Mit dem Landrat unterwegs

24.08.2017

Landrat und Landwirte aus dem Kreis Viersen auf traditioneller Besichtigungsfahrt

Landrat Dr. Andreas Coenen (2.v.l.) besichtigte zusammen mit landwirtschaftlichen Vertretern die Baumschule Höfkes.

Axel Höfkes betreibt den Gala-Bau, während sich sein Vater um die Baumschule kümmert.

Interessierter Zuhörer: Landrat Coenen (l.) mit Rudolf Höfkes im Gespräch.

Der große Baumschulpark ist das Herzstück des Betriebes. Fotos: Marilena Kipp

Bäume in allen Variationen – das bekommt man bei der Baumschule Höfkes in Kempen zu sehen. Wie die Arbeit auf so einem Betrieb abläuft und was alles dahinter steckt, darum ging es auf der traditionellen Besichtigungsfahrt der Landwirtschaftskammer mit dem Viersener Landrat Dr. Andreas Coenen.

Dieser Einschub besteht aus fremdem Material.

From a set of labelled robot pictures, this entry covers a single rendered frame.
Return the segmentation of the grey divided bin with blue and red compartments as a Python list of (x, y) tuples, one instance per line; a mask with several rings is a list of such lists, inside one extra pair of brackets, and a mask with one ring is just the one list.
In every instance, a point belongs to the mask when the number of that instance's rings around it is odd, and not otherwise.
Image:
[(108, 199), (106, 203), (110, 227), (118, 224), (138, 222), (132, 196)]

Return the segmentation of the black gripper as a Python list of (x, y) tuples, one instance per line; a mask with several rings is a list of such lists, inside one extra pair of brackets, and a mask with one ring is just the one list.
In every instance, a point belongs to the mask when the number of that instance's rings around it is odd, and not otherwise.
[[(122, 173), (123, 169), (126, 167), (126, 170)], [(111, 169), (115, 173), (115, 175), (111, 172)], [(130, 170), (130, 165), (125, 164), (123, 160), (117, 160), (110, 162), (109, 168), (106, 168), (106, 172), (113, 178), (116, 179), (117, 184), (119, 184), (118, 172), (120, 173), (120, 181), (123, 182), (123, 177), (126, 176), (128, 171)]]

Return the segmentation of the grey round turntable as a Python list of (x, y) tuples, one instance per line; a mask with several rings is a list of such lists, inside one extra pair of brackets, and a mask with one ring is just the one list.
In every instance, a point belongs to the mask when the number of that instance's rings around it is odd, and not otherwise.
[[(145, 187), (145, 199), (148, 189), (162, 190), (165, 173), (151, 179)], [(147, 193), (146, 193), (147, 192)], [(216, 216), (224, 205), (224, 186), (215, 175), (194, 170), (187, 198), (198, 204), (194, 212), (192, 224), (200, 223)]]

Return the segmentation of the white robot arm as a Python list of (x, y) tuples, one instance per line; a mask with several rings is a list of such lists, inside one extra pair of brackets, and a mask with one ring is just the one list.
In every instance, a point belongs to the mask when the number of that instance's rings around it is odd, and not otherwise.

„Die Landwirtschaft prägt die Landschaft und dasselbe gilt auch für Betriebe wie die Baumschule Höfkes. Umso mehr freut es mich, dass sich unser Landrat für Landwirtschaft interessiert und wir uns regelmäßig zum Gespräch und Austausch treffen“, eröffnete Kreislandwirt Paul-Christian Küskens die Veranstaltung.

Betrieb mit Tradition

Vor rund 40 Jahren begann Rudolf Höfkes mit dem Aufbau eines Baumschulbetriebes. Mittlerweile ist auch sein Sohn Axel Höfkes mit eingestiegen. „Ich kümmere mich um die Baumschule und mein Sohn Axel um den Garten- und Landschaftsbau“, erklärte Rudolf Höfkes. Unterstützt wird die Familie dabei von 31 festen Mitarbeitern. Das Herzstück des Betriebes ist ein riesiger Baumschulpark, in dem die Kunden sich von liebevoll gestalteten Gärten inspirieren lassen können. „Sie können sich hier ganz in Ruhe umschauen.“ Sogar Golffahnen und eine Telefonzelle begegnen einem im Park, so kann die Vorstellungskraft noch besser angekurbelt werden.

Dem Kunden anpassen

Ein wichtiges Thema für die Betriebsinhaber ist, ähnlich wie auch in anderen landwirtschaftlichen Betrieben, frühzeitig zu handeln und für die Zukunft vorzusorgen. „In unserem Geschäft ist es wichtig, vorausschauend zu arbeiten. Was wir heute pflanzen, können wir oft erst in fünf Jahren ernten“, erklärte Rudolf Höfkes. Und auch im Baumschulgeschäft gibt es Veränderungen, mit denen man zunächst nicht rechnet. „Vor ein paar Jahren haben wir noch mehrere Tausend Buchsbäume verkauft. Dieses Jahr kann ich sie, glaube ich, an meinen beiden Händen abzählen“, sagte Axel Höfkes. Schuld da-ran seien der Zünsler und eine Pilzkrankheit. Ähnliche Probleme gebe es auch mit Kastanienbäumen.
Sowieso gilt es, mit Trends und Kundenwünschen mitzugehen. Deshalb gibt es bei Höfkes auch eher kleinere Bäume zu kaufen: „Die Gärten werden kleiner und damit verändern sich auch die Kundenwünsche“, so Axel Höfkes. Viele Kunden gingen im wahrsten Sinne des Wortes auch wieder zurück zu den Wurzeln und bestellen Obstbäume. „Gerade Kunden mit Kindern schätzen es sehr, da die Kinder sehen, wo das Obst herkommt, und selber pflücken können“, weiß der Juniorchef.

Nachwuchs fördern

Das Thema Ausbildung wird im Betrieb der Höfkes großgeschrieben. Bereits 65 Lehrlinge konnten hier erfolgreich ihre Lehre abschließen und ins Berufsleben starten. „Das Ausbilden macht uns sehr viel Spaß! Wir bilden aber auch aus, damit wir später keine Nachwuchssorgen haben“, erklärte Rudolf Höfkes. Sorgen, die Landrat Coenen gut nachvollziehen kann. Auch in der Verwaltungsarbeit sei es schwer, Nachwuchs zu finden. Ein schönes Beispiel dafür, dass die Probleme von Landwirtschaft und Verwaltung manchmal gar nicht so weit ausei­nan­derliegen.